Background: Nocturnal enuresis (NE) is intermittent urinary incontinence during sleep at children aged five years old or more after exclusion of organic diseases. NE has a negative impact on life quality of children and their families. The aim of this work was to find out the prevalence of nocturnal enuresis and its socio-behavioral risk factors among primary school children in Abo Homous, Elbehira, Egypt. Methods: This cross sectional study was carried-out in Abo Homos, Elbehira governorate. It included (106) primary schools with total number of (65,045) students distributed over 52 urban and 54 rural schools. Data were collected via a predesigned self-administered questionnaire sheet; part 1: Questions related to students as [Age, gender, demographic and student characteristics, student’s diseases], part 2 [Questions to assess familial factors] and part 3 [Question to assess criteria of NE in the studied population]. Results: The prevalence of nocturnal enuresis was 13.9%. Nocturnal enuresis was observed more in younger age groups of 6 and 7 years 23.2% & 21.2% respectively.
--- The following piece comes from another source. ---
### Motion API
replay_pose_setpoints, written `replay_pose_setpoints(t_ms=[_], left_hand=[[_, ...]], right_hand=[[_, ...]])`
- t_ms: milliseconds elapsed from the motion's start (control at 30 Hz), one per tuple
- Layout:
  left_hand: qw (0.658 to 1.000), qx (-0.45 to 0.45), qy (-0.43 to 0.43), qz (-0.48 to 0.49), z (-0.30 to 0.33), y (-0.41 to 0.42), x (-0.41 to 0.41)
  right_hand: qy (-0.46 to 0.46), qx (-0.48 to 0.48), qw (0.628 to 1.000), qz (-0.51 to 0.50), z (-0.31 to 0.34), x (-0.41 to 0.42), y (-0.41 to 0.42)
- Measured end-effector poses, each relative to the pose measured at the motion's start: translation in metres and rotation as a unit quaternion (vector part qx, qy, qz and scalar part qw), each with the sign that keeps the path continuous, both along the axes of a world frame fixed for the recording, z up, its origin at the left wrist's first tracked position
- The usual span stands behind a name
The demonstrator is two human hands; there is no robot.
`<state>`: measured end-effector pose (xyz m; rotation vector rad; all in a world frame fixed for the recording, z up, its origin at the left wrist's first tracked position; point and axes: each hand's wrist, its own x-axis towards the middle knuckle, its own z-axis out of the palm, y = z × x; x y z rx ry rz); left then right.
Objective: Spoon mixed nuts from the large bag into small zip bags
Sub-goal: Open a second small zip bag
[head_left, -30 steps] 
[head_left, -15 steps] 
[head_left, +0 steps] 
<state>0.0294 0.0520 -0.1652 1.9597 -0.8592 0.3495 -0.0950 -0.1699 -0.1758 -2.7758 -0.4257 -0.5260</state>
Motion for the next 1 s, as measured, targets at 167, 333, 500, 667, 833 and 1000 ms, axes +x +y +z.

There was no statistically significant association as regard age, gender or residence. Urinary tract infection, constipation, and caffeine beverages consumption significantly associated with NE. Family history of NE was positive in 29.1% of cases. Deep sleep and exposure to school or home (problems/violence) related significantly with occurrence of NE. Level of education and work status of parents, number of persons per room, and socioeconomic status significantly associated with occurrence of NE. Conclusions: Prevalence of nocturnal enuresis is significantly associated with younger age, urinary tract infection, constipation, and caffeine beverages consumption, deep sleep, exposure to school or home (problems/violence), level of education and work status of parents, number of persons per room, and socioeconomic status.